### WHAT TO DO
Give back an exact copy of the lines in the records below, from the line that has "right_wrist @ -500" through the line that has "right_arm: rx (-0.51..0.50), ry", and nothing besides.

### Records from a collection
::::

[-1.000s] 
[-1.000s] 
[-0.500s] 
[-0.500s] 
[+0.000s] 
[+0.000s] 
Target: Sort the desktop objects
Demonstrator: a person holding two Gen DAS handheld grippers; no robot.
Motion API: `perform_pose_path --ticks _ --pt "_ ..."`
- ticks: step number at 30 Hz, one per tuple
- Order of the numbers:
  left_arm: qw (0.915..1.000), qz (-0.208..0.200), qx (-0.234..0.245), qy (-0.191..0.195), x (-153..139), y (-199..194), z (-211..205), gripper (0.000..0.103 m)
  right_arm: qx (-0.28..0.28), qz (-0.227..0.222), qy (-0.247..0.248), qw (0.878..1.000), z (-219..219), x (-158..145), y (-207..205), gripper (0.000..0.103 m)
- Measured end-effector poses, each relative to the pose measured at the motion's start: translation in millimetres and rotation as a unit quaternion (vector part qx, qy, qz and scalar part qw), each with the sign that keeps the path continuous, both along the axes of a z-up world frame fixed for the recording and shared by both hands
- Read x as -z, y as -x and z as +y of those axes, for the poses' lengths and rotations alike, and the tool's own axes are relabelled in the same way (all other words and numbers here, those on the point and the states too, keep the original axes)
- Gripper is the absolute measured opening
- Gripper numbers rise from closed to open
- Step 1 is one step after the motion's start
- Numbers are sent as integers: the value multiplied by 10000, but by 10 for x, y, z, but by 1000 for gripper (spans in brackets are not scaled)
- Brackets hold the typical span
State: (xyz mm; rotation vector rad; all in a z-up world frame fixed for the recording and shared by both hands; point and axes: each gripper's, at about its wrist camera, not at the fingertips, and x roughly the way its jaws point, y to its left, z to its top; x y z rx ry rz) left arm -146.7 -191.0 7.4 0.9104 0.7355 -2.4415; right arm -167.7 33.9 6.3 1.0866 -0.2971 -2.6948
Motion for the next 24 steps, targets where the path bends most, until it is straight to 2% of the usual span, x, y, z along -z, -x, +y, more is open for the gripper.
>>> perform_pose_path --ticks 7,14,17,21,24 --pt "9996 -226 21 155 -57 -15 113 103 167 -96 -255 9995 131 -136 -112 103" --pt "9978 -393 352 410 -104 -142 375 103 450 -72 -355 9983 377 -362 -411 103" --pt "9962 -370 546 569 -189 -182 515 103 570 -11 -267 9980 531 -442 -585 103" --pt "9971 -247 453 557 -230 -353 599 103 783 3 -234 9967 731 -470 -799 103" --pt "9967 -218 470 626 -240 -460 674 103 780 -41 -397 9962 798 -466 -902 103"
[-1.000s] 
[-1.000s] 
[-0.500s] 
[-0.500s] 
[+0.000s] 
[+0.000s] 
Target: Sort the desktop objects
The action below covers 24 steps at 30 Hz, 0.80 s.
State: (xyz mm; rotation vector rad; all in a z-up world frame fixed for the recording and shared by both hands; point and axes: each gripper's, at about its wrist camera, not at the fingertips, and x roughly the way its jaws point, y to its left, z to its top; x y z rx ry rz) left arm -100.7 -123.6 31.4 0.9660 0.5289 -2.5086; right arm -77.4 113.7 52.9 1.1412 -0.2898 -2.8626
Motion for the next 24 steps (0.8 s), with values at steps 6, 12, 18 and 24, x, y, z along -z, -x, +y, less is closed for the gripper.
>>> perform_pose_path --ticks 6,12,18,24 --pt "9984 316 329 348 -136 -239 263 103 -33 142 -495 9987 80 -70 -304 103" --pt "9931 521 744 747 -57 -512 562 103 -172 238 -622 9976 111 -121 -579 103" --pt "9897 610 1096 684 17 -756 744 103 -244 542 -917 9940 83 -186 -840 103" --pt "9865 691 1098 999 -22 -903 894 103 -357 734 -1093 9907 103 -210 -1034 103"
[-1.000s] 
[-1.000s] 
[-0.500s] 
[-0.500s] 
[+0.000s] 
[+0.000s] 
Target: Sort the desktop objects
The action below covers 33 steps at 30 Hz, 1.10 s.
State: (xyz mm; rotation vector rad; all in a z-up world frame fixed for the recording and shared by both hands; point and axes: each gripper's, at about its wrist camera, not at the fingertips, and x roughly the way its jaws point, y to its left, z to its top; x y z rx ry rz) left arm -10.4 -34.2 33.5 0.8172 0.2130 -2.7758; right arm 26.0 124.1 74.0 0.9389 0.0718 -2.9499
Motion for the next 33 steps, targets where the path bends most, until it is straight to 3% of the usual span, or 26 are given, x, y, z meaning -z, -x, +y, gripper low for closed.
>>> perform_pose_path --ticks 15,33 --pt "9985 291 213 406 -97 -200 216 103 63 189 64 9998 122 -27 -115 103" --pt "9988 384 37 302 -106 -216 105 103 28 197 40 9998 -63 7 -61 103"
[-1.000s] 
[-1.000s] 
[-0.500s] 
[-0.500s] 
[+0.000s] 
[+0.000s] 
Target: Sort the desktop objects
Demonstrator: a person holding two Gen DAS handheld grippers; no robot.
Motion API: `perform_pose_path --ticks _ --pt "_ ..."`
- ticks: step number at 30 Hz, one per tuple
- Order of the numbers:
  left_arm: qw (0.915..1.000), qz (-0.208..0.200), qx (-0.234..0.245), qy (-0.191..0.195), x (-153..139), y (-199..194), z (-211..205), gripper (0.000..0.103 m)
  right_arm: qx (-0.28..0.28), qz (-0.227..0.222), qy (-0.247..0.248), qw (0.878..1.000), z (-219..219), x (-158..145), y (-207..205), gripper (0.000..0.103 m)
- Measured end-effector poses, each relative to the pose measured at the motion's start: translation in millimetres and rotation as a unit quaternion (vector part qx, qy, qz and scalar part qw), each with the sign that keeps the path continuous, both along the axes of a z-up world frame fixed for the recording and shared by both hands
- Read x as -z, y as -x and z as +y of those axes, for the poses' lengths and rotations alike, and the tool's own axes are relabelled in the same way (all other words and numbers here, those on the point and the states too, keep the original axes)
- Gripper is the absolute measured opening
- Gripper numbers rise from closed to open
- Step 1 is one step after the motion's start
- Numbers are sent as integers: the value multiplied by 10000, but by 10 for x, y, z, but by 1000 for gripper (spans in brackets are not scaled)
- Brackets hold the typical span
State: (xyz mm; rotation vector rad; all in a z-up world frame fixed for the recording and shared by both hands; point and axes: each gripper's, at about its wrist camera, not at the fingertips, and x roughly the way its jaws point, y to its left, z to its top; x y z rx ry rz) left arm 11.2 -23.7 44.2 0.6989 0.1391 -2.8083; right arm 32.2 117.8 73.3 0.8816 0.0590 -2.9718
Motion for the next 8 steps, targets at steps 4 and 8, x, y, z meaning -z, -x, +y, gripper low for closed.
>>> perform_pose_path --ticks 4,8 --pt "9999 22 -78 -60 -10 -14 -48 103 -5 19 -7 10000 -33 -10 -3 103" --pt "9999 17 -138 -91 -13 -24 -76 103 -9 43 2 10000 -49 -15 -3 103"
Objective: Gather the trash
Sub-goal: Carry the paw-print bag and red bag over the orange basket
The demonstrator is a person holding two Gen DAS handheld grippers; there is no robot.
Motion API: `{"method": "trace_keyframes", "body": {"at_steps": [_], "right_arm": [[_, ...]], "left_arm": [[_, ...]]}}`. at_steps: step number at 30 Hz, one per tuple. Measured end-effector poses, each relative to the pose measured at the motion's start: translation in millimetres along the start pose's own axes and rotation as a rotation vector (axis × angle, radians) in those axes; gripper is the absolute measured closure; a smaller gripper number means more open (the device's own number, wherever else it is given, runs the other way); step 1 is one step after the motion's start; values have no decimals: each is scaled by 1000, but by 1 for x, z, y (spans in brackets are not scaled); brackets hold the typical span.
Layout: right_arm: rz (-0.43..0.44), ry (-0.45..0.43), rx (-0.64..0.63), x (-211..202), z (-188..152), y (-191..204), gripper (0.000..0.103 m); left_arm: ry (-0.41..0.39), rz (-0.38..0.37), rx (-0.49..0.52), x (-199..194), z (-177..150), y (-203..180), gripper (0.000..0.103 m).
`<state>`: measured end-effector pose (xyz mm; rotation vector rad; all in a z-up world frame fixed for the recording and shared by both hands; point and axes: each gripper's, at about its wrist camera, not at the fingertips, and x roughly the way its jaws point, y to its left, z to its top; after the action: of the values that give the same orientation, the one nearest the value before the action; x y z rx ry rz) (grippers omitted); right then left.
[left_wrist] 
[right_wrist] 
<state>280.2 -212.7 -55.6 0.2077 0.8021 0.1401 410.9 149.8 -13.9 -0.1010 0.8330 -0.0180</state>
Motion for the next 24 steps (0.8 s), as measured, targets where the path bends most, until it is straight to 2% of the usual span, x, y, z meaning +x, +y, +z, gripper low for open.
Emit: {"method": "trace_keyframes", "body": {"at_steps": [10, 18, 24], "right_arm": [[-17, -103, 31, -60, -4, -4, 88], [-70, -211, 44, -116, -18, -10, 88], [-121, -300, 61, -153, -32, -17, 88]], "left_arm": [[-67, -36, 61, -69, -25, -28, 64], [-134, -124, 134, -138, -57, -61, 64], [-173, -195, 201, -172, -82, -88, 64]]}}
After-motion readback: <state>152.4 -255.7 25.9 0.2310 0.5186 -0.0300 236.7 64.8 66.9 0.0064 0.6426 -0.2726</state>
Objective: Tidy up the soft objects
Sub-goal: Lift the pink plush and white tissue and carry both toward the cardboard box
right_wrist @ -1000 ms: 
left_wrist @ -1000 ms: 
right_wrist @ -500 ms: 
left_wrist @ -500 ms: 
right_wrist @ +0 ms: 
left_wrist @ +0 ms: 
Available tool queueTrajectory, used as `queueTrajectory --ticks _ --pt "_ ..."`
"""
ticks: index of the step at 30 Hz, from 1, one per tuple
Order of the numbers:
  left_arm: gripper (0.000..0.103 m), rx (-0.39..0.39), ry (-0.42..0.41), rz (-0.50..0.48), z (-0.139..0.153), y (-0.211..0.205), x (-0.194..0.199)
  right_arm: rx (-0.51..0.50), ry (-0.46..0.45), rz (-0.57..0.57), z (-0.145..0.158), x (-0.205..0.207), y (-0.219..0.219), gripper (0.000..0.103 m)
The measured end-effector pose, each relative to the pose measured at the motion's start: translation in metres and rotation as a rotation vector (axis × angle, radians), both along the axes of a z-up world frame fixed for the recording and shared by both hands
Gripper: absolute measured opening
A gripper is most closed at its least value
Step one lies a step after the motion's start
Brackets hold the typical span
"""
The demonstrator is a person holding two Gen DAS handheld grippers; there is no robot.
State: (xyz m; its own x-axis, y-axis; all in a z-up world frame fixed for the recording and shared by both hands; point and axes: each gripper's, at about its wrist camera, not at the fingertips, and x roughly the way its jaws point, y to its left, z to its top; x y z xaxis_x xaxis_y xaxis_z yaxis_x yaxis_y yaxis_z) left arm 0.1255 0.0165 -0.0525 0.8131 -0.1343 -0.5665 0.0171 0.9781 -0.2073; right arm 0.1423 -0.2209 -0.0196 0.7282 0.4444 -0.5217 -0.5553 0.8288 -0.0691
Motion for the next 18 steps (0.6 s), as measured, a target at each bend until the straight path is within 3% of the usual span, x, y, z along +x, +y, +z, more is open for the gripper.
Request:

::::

### SOLUTION TO THIS PROBLEM
right_wrist @ -500 ms: 
left_wrist @ -500 ms: 
right_wrist @ +0 ms: 
left_wrist @ +0 ms: 
Available tool queueTrajectory, used as `queueTrajectory --ticks _ --pt "_ ..."`
"""
ticks: index of the step at 30 Hz, from 1, one per tuple
Order of the numbers:
  left_arm: gripper (0.000..0.103 m), rx (-0.39..0.39), ry (-0.42..0.41), rz (-0.50..0.48), z (-0.139..0.153), y (-0.211..0.205), x (-0.194..0.199)
  right_arm: rx (-0.51..0.50), ry (-0.46..0.45), rz (-0.57..0.57), z (-0.145..0.158), x (-0.205..0.207), y (-0.219..0.219), gripper (0.000..0.103 m)

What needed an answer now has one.